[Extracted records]
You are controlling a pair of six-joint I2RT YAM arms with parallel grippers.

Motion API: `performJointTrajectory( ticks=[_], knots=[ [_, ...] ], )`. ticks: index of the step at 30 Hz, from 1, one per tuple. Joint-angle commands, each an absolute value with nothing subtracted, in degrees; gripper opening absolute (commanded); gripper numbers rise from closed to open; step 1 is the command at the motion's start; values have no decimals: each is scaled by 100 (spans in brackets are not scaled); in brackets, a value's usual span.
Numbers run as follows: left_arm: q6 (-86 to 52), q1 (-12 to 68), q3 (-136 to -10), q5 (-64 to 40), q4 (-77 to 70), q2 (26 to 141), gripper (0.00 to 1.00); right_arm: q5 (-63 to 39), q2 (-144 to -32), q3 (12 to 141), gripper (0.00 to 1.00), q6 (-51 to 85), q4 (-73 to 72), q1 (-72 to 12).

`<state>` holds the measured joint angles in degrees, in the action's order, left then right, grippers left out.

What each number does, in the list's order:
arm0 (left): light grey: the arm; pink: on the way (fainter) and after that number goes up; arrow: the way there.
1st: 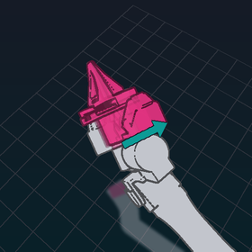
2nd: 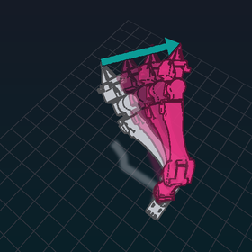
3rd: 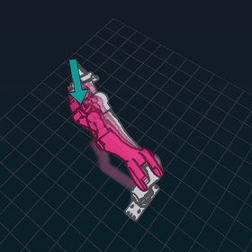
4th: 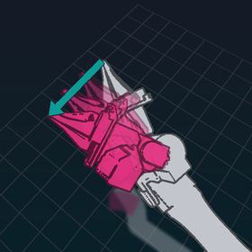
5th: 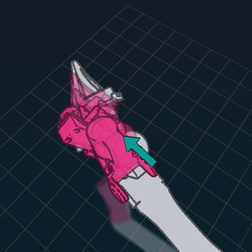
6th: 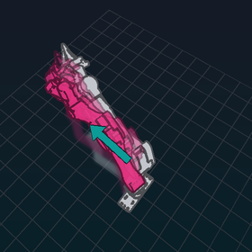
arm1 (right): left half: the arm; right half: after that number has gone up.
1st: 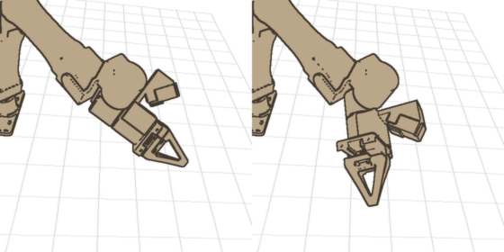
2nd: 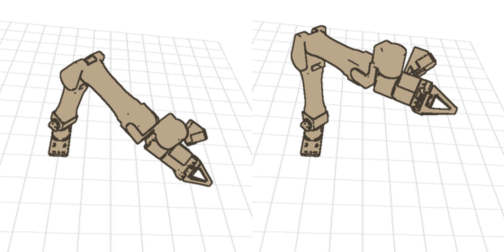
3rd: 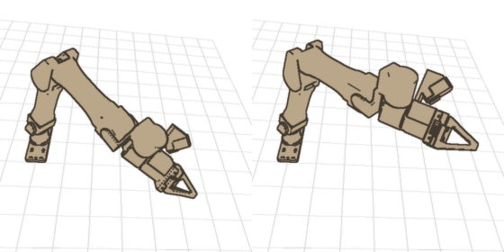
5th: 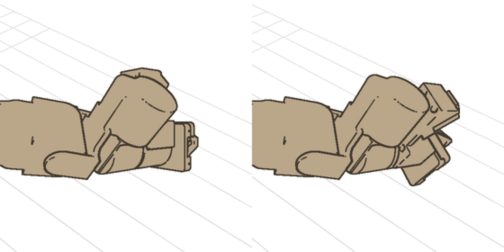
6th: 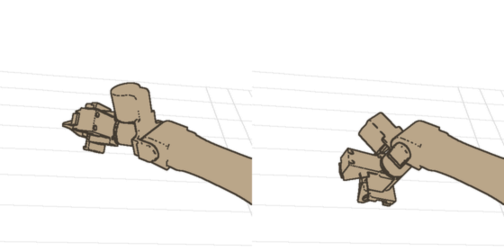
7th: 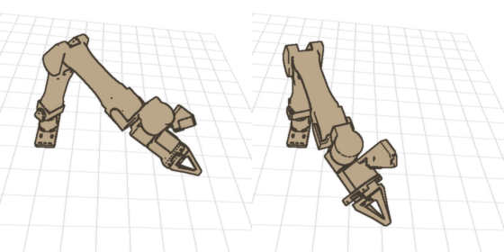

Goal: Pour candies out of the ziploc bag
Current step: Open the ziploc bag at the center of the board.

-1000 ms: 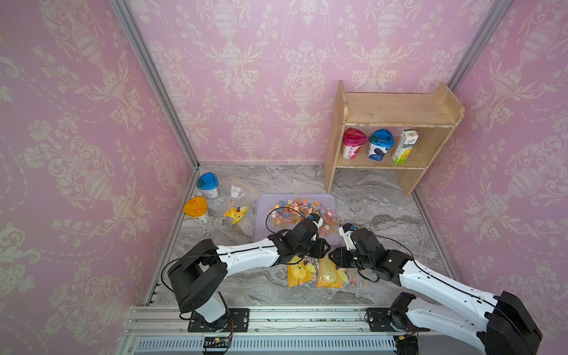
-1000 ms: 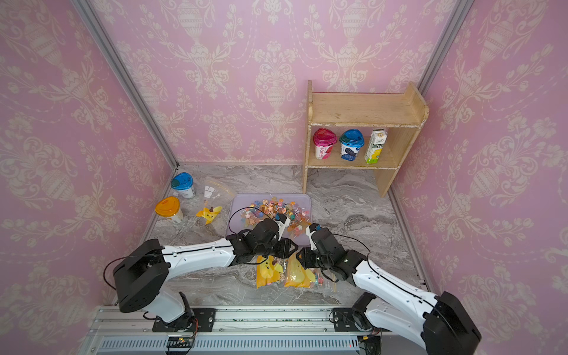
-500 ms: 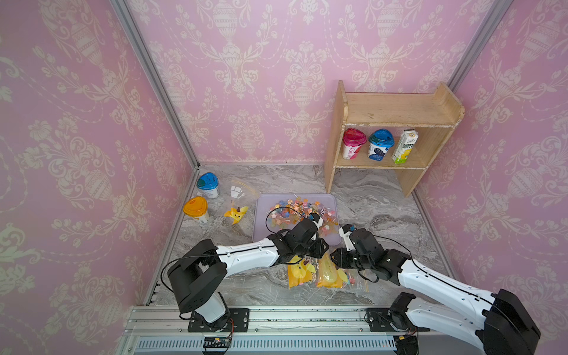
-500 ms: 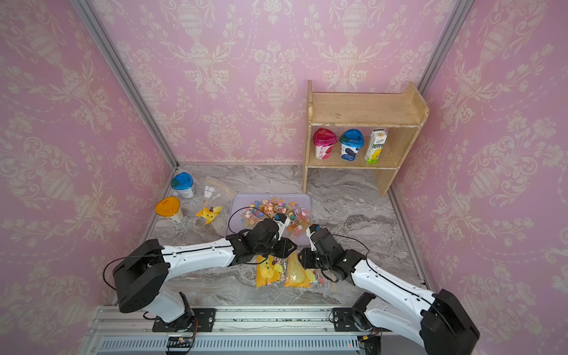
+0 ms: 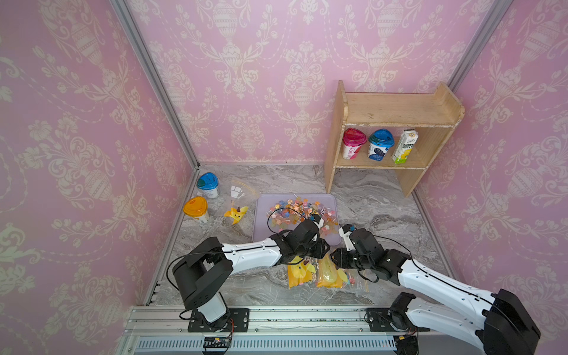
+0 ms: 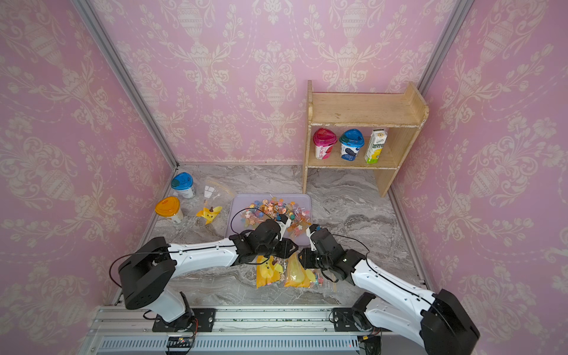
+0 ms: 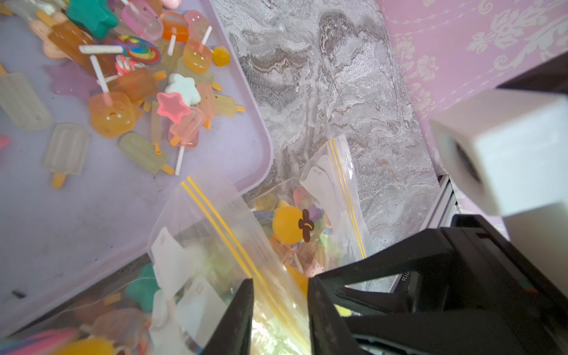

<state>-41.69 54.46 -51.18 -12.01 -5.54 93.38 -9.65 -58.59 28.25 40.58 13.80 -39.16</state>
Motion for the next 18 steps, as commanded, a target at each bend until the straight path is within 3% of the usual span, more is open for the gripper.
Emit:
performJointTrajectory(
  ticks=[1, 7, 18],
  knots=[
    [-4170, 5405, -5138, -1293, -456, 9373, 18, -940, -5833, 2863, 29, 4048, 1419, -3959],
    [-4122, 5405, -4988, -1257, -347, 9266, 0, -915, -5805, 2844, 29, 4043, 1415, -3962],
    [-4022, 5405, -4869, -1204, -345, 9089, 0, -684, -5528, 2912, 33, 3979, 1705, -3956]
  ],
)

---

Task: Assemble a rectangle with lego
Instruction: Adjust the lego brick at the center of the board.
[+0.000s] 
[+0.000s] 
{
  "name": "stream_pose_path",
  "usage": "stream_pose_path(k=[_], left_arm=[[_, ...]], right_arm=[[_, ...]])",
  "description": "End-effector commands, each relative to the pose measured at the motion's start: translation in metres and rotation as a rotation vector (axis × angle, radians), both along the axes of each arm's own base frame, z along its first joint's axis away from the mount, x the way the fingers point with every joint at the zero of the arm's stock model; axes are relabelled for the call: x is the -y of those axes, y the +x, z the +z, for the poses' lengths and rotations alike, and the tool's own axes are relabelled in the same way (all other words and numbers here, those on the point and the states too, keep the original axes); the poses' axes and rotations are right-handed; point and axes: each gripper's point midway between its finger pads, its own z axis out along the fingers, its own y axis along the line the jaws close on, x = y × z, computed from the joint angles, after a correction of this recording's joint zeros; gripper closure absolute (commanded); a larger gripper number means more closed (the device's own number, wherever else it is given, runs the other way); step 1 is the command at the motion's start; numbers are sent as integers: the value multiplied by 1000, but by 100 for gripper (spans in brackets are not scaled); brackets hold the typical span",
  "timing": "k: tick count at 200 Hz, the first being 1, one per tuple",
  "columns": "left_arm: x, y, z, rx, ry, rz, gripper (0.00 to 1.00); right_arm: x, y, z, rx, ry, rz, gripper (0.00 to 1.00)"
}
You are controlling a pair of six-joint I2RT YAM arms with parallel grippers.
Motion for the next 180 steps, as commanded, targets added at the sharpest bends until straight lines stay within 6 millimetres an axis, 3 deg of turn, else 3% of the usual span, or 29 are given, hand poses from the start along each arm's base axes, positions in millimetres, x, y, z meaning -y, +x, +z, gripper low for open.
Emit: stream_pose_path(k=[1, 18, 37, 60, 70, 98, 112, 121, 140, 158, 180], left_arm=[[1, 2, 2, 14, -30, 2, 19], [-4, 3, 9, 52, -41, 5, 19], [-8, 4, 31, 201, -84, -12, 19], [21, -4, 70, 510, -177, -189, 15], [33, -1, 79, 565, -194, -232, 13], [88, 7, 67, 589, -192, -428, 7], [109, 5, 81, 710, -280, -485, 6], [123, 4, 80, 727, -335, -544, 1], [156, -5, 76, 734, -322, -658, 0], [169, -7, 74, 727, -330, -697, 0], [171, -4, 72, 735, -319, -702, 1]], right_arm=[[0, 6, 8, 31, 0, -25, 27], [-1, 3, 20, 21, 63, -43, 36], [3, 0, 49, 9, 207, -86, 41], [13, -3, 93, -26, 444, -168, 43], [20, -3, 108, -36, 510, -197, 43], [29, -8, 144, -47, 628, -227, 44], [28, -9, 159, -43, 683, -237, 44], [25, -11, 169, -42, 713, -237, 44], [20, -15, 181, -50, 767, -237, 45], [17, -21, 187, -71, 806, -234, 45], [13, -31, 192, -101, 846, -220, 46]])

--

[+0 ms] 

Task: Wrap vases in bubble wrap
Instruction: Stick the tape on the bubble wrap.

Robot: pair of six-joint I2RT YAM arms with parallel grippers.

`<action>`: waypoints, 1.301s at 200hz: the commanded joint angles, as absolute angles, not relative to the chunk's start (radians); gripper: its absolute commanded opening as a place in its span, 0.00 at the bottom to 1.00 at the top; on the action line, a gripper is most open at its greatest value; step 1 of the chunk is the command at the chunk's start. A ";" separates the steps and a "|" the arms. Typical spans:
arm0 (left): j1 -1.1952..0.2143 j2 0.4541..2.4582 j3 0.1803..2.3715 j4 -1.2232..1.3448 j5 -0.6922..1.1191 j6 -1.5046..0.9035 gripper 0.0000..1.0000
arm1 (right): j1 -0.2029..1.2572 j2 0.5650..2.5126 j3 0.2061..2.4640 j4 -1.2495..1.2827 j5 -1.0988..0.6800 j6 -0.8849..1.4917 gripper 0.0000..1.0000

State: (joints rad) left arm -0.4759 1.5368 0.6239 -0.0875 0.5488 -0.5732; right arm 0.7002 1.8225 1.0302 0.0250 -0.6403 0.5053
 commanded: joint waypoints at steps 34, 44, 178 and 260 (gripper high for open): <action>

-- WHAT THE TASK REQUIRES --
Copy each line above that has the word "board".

-- EXERCISE SOLUTION --
Current step: Open the ziploc bag at the center of the board.
Instruction: Adjust the lego brick at the center of the board.

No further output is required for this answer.